# [AIM OF THE TASK]
List all lines of the data containing the word "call".
################
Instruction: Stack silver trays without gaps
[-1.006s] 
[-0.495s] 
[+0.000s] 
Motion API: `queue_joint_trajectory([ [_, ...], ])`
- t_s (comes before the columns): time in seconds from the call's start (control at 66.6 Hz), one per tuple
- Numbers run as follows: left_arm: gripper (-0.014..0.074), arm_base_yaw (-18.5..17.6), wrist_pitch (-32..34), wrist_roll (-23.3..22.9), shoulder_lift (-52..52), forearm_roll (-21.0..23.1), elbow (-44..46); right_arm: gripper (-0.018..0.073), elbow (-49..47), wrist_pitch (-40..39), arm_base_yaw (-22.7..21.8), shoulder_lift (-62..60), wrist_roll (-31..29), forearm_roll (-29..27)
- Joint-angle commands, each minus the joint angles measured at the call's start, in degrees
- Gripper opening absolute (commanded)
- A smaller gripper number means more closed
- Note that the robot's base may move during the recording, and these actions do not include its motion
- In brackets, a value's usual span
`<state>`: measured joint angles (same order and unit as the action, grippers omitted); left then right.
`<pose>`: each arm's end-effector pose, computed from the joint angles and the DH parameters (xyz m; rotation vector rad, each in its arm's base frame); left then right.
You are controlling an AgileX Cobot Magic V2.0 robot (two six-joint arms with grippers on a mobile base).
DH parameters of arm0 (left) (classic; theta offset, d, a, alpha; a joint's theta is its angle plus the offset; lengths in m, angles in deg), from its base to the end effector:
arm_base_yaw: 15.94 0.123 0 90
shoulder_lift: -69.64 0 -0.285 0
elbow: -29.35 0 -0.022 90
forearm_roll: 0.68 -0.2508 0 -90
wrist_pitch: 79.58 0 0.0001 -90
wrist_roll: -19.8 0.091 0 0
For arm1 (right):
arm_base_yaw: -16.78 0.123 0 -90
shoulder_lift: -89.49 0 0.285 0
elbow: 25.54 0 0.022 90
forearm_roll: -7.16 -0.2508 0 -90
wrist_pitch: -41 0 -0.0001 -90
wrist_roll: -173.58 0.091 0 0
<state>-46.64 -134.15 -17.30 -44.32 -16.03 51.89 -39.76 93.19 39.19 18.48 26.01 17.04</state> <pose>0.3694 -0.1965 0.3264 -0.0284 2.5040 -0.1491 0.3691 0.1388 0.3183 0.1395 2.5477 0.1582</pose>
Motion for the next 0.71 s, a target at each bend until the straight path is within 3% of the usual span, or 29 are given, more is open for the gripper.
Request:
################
# [SOLVED EXERCISE]
- t_s (comes before the columns): time in seconds from the call's start (control at 66.6 Hz), one per tuple
- Joint-angle commands, each minus the joint angles measured at the call's start, in degrees

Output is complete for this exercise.